- **TASK REQUIREMENTS**
In the listing, determine how many lines contain "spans". The reply is that number alone.

- **INPUT FOR THIS TASK**
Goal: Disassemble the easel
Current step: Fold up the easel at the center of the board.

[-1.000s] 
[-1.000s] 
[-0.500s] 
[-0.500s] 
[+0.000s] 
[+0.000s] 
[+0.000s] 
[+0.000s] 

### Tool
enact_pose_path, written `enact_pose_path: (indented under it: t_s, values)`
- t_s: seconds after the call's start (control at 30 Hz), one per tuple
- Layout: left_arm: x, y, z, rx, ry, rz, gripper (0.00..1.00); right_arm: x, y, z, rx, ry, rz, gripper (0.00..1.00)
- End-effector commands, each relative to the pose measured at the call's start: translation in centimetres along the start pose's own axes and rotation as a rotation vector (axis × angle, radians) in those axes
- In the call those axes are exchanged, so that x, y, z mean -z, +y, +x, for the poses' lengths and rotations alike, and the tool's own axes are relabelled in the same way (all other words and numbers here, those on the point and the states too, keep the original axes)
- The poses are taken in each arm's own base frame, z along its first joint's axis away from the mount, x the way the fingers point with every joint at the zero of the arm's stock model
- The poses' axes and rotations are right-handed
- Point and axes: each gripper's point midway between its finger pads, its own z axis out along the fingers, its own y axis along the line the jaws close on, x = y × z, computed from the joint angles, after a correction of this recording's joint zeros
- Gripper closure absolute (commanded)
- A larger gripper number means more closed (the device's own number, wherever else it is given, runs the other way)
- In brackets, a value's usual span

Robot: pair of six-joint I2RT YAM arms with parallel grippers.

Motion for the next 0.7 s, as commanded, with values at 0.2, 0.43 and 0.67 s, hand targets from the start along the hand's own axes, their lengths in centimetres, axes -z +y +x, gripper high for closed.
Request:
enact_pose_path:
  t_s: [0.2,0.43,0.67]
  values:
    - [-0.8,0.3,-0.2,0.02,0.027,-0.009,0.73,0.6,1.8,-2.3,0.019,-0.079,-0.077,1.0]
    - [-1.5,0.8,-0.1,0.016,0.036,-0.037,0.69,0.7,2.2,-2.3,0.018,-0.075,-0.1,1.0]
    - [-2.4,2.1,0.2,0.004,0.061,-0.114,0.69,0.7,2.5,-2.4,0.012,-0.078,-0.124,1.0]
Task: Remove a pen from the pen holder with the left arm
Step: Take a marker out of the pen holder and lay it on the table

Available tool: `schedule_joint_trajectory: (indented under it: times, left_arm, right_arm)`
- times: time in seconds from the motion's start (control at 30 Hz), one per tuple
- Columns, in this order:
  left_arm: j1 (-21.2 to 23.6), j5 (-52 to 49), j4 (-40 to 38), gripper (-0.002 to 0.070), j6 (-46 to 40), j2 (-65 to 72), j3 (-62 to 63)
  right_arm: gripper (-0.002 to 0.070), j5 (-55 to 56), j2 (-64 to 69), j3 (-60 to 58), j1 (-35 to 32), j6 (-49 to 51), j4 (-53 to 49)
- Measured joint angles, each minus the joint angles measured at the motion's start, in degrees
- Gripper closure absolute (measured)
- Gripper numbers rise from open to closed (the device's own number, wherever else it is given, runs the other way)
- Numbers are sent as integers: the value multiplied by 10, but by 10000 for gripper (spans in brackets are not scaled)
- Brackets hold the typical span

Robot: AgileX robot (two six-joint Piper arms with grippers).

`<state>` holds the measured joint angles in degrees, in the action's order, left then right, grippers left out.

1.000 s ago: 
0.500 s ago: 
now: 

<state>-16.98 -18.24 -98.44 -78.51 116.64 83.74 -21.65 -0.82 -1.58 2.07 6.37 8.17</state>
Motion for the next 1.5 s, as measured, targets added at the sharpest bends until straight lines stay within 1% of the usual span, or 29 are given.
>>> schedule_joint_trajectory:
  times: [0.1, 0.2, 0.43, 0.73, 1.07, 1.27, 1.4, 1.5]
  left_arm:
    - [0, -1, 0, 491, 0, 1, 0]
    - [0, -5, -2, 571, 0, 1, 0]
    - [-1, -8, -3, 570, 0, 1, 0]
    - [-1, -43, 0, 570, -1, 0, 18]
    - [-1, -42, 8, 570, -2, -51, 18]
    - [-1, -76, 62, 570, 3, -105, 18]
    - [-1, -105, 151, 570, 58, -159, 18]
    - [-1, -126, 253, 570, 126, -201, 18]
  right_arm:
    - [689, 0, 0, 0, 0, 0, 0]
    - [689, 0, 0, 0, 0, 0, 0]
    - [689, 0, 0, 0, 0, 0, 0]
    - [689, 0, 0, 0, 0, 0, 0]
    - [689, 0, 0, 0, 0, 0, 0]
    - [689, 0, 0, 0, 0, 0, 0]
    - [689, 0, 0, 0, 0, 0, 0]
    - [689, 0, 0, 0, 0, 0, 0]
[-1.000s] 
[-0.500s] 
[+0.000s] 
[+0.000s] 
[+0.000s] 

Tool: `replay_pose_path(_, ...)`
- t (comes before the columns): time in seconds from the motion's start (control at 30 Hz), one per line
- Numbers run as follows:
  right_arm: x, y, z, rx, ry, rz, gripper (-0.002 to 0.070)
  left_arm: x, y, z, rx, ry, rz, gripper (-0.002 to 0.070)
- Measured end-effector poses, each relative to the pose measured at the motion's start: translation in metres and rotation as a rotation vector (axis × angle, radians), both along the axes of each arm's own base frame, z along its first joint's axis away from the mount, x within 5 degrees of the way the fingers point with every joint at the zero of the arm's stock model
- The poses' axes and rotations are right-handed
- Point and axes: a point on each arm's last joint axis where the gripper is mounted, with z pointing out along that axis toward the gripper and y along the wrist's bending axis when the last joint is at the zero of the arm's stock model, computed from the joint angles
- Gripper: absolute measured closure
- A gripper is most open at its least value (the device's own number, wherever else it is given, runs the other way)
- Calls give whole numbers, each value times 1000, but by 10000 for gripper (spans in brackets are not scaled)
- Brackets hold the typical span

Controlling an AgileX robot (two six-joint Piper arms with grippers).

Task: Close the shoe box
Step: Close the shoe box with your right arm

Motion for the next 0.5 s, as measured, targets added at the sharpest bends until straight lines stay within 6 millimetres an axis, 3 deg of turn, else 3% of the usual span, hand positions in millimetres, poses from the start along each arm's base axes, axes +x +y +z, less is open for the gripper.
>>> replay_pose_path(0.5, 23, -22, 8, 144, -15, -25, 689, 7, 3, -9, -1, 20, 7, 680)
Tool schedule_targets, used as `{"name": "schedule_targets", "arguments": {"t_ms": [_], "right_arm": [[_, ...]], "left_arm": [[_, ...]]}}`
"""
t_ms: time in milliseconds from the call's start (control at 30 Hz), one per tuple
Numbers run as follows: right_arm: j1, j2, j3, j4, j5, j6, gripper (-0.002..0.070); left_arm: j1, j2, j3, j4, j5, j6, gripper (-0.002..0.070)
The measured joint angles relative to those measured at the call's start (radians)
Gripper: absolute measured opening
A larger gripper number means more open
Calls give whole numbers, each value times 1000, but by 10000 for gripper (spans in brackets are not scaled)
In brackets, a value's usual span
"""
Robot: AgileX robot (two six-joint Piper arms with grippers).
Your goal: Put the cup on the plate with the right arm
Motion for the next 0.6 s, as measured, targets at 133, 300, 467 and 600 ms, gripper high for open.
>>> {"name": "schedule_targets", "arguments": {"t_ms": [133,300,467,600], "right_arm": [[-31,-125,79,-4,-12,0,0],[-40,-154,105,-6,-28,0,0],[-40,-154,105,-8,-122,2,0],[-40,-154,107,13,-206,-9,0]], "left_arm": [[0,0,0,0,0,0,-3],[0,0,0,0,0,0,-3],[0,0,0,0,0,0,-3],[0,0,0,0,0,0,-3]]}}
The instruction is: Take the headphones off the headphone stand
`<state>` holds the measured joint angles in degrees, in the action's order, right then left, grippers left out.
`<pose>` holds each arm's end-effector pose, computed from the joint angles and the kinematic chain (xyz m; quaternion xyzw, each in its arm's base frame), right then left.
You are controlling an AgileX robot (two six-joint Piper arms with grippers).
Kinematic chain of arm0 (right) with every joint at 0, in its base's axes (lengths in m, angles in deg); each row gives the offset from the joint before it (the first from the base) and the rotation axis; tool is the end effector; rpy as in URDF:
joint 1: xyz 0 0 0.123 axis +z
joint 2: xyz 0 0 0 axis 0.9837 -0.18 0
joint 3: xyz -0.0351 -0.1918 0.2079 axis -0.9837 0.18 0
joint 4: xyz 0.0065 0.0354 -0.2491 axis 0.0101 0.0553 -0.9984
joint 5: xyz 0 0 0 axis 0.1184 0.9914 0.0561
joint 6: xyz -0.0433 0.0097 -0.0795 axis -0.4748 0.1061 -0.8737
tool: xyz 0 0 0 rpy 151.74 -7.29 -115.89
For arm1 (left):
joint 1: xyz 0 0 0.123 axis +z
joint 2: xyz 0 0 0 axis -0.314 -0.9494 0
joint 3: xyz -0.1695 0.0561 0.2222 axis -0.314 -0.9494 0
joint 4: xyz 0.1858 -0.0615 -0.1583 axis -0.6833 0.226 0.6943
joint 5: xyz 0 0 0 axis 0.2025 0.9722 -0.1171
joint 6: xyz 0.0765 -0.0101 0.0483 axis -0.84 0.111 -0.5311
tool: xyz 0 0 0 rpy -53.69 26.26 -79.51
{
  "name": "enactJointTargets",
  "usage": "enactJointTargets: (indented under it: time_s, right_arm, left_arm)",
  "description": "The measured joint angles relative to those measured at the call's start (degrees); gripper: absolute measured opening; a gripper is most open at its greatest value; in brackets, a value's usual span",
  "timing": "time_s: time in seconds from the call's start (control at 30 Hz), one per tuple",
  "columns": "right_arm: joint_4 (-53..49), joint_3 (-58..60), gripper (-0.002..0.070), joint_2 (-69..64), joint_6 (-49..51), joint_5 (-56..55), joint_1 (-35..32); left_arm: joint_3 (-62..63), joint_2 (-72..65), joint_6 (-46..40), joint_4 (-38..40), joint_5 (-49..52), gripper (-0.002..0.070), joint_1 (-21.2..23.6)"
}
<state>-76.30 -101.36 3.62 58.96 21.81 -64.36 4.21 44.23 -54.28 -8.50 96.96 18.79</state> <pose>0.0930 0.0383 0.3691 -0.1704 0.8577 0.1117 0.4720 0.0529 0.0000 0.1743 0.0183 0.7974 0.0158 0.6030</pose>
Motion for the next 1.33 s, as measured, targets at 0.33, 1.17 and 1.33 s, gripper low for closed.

- **ANSWER TO THIS TASK**
3